Right from the first scene itself , its evident that Dobbs is a ticking time bomb. He is gruff ,dejected and impatient; treating his fellow men – even children- very harshly. He is seen bumming his way through the streets of Tampico. trying his luck at lotteries and asking for handouts. His main ‘victim’ happens to be a rich American dressed in all white played by director John Huston himself. Dobbs repeatedly badgers him for a handout with the classic line: Hey mister, could you stake a fellow American to a meal?. Its another matter that Dobbs uses these handouts for other purposes like getting himself a new shave & haircut and visiting whorehouses. When Dobbs asks for a handout a third time, the American snaps, telling Dobbs that he will have to make his way through his life without his help anymore and gives him an extra peso so that he would remember his face not to badger him again. This whole back and forth between Bogart and Huston has a meta element to it. Bogart was quite a ‘bum’ actor in Hollywood before Huston gave him the Sam Spade role in The Maltese Falcon (which made Bogart a star). Sierra Madre is the third collaboration between Bogart and Huston. Huston would give an addition film to Bogart  in 1948 called Key Largo. But unlike their characters in the film, Huston and Bogart would team up twice more, of which, The African Queen in 1951 will net Bogart his only best actor Oscar.

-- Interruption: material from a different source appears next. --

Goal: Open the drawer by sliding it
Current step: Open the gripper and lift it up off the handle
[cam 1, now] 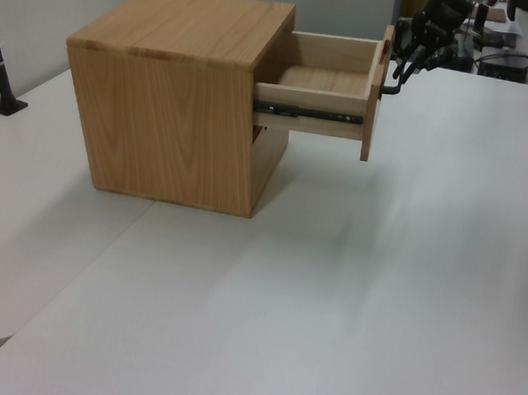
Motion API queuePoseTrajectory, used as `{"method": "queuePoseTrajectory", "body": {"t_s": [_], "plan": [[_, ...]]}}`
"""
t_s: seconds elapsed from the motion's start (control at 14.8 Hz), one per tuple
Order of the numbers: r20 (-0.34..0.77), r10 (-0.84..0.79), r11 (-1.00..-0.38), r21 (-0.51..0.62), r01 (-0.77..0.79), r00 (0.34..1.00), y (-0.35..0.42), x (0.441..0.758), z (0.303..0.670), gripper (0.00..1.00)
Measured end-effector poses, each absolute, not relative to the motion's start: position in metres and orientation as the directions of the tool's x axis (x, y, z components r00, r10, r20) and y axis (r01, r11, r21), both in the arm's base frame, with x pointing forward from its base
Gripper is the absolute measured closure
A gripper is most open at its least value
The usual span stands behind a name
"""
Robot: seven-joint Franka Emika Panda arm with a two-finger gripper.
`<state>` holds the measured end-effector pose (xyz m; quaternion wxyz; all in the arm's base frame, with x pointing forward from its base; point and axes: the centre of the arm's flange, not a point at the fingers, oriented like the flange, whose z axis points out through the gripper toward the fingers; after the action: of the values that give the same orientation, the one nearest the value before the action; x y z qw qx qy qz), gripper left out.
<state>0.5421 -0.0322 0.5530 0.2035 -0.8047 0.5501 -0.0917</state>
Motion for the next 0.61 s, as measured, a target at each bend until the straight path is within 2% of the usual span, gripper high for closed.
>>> {"method": "queuePoseTrajectory", "body": {"t_s": [0.27, 0.61], "plan": [[-0.095, -0.907, -0.345, -0.393, -0.853, 0.41, -0.038, 0.534, 0.553, 0.84], [-0.09, -0.871, -0.418, -0.381, -0.825, 0.483, -0.034, 0.525, 0.562, 0.39]]}}
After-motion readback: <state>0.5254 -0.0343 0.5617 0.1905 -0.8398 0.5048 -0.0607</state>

Dobbs gets together with another bum, Curtin and they go to work on an oil rig, but their employer skips town without paying them. they later catches up with him and, in an brutal fight (brutal even by today’s standards and took 5 days to shoot) , they manage to lick him and get their money. This coincides with their meeting Howard (Walter Huston), an elderly prospector who enchants then with tales of gold and treasure hunt. Both Dobbs and Curtin are immediately seduced and, when Dobbs wins a small jackpot in the lottery, he pools his funds with Curtin and Howard to finance a gold prospecting journey to the Mexican interior. After an arduous journey deep into the Sierra Madre mountains, that includes a skirmish with a band of bandits led by outlaw Gold Hat, they manage to find a terrain rich with gold. They set camp and go about digging and extracting the placer gold. Things start going wrong pretty quickly from then on.  Greed and paranoia starts taking hold of Dobbs. The pivotal moment in Dobbs’ transformation  is indicated by an extreme close up of Bogart  looking at the gold dust that is being measured and packed by his two partners. He looks at it and then turns his eyes away , but then he couldn’t resist looking back at the gold again. It’s the greatest acting moment in Bogart’s career. Without a word being spoken, he conveys the emotions of the character brilliantly.  You could see those eyes light up with greed , his facial expression showing the insatiable lust for gold and the distrust that is building  for his partners.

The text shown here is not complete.